▶ _WORK REQUIRED_
The answer is to be an exact copy of the lines below running from the line with "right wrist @" down to the line with "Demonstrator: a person", both ends included, and nothing more.

▶ _DATASET SECTION_
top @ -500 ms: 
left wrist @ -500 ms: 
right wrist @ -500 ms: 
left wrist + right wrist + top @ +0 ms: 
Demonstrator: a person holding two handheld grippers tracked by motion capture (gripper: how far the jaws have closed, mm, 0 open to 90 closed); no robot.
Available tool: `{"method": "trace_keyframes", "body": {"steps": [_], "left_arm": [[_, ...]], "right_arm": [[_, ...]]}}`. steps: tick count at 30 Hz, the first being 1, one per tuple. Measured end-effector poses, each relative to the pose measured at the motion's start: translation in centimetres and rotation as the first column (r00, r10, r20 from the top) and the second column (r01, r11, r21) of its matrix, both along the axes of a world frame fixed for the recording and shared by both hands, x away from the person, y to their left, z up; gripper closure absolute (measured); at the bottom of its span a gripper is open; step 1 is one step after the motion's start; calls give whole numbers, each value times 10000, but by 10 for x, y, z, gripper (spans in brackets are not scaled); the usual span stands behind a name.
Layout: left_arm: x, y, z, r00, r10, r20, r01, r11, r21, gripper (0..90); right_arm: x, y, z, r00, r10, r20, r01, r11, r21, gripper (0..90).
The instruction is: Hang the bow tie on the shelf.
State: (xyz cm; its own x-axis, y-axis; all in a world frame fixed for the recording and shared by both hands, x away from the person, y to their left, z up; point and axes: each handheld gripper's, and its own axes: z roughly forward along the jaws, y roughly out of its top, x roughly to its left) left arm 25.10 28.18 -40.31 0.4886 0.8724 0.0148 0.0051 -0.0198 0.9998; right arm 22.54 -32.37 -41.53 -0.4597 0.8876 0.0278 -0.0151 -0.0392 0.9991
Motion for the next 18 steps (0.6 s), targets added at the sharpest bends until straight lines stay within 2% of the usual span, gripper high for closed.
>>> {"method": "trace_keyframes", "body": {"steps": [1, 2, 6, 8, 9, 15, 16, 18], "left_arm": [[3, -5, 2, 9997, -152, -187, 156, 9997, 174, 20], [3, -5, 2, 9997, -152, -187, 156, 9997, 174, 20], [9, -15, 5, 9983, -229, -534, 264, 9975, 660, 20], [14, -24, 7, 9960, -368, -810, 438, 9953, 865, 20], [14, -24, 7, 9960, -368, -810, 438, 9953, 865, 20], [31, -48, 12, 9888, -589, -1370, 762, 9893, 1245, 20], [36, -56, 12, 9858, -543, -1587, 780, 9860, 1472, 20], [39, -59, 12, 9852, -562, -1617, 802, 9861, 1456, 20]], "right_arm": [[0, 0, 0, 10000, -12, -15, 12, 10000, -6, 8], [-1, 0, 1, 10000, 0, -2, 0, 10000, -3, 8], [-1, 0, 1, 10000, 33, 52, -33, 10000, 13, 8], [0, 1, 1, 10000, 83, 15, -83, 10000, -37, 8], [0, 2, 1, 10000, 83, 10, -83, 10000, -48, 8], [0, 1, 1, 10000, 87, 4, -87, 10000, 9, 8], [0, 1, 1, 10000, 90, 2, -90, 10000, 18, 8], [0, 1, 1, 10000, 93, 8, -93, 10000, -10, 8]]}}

▶ _EXERCISE ANSWER_
right wrist @ -500 ms: 
left wrist + right wrist + top @ +0 ms: 
Demonstrator: a person holding two handheld grippers tracked by motion capture (gripper: how far the jaws have closed, mm, 0 open to 90 closed); no robot.

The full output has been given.